Cormac Long
2010-Sep-15 10:38 UTC
[R] A question on modelling binary response data using factors
Dear all,
A question on modelling proportional data in R. I have a test experiment
that was designed in a particular way, and which I can analyse "by
hand" to
an extent. I am really struggling to get R to give me sensible results in
modelling it "properly", so must be doing something wrong here.
As background, I conduct a series of experiments and count the "hits"
and
"misses" - I believe this could be modelled using a glm. The
experiments
are done under a range of conditions, altering three different
"factors",
lets call them A, B, and C. Factors A and B each have 2 levels
(A1,A2,B1,B2)
while factor C has 5 levels (C1,C2,C3,C4,C5). The experiment has only
partial coverage, that is not every A is tested with every B and every C.
However,
I was careful in the experimental design to ensure that every A and every B
was tested against at least one C.
Here is my experimental data:
FactorA FactorB FactorC Hit Miss
A1 B1 C1 17 83
A1 B1 C2 17 83
A1 B1 C3 18 82
A1 B1 C4 NA NA
A1 B1 C5 NA NA
A1 B2 C1 11 89
A1 B2 C2 17 83
A1 B2 C3 17 83
A1 B2 C4 NA NA
A1 B2 C5 NA NA
A2 B1 C1 NA NA
A2 B1 C2 NA NA
A2 B1 C3 23 77
A2 B1 C4 19 81
A2 B1 C5 29 71
A2 B2 C1 NA NA
A2 B2 C2 NA NA
A2 B2 C3 13 87
A2 B2 C4 20 80
A2 B2 C5 24 76
I to compare individual rates against the overall rate, and look at
difference across pooled rate for each factor
Doing hand calculations, it is possible to calculate the individual hit
rates, the overall hit rate of the pool, and the standard errors on these
using hitrate = hits/(hits+misses) and hitrateerror
sqrt((hits+misses)*(hits/(hits+misses))*(misses/(hits+misses)))/(hits+misses)

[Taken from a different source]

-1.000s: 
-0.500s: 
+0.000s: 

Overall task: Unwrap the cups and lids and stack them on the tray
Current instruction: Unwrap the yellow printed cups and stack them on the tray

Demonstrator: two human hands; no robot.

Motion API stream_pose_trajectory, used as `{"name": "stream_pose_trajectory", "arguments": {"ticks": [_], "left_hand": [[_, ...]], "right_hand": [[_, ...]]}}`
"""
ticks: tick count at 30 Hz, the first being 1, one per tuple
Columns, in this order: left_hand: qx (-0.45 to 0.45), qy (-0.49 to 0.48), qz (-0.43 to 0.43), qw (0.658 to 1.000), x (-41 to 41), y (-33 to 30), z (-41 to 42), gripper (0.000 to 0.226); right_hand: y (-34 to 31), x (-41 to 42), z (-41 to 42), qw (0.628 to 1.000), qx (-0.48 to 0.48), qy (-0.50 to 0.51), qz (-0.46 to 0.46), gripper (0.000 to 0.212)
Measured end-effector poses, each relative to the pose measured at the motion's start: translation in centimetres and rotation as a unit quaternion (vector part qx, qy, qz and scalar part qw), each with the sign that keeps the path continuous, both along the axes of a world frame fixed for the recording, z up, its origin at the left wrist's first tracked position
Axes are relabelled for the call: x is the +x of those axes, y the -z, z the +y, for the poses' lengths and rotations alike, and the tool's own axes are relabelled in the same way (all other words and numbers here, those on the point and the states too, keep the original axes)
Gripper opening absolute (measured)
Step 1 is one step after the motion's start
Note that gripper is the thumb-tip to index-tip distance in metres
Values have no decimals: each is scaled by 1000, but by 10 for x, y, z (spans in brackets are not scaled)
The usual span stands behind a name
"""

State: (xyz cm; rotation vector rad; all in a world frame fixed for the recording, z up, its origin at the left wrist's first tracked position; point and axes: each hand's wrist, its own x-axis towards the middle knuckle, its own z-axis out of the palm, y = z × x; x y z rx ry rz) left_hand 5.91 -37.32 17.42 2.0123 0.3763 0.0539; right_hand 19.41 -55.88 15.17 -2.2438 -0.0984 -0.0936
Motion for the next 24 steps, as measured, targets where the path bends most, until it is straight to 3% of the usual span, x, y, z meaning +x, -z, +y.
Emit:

Again doing hand calculations, it is possible to extract the influence of
each variant of each factor, by producing a "pool" and comparing the
influence
of each variant to the pool. For the overall pool, there were 225 hits
from 1200 trials, for a pooled hitrate of 18.8%.
For factor C the analysis is relatively straightforward, in that we
calculate the hitrate for each C1 (28 hits from 200 trials = 14.0%), C2, ...
etc. We then
calculate the influence of a given factor compared to the pool - for
example C1 has a hitrate of 14.0% compared to a pooled hitrate of 18.8%, so
has an
influence of (14.0%/18.8%)-100% = -25%.
For factor A, the analysis is slightly complicated by the fact that factor
C3 is the only variant that "fairly" tests factor A
(none of factors C1,C2,C4,C5 do not have experiments for both factors A1
and A2). Therefore, just taking the factor C3 data, we can show that the
pool
of 400 trials had 71 hits, for a hitrate of 17.8%. We can then calculate
the hitrate for A1 and A2 as 17.5% and 18.0% respectively. From this we can
say that the effect of A1 and A2 was -1.4% and +1.4%, that is to say
(17.5%/17.8%)-100% and (18.0/17.8%)-100%.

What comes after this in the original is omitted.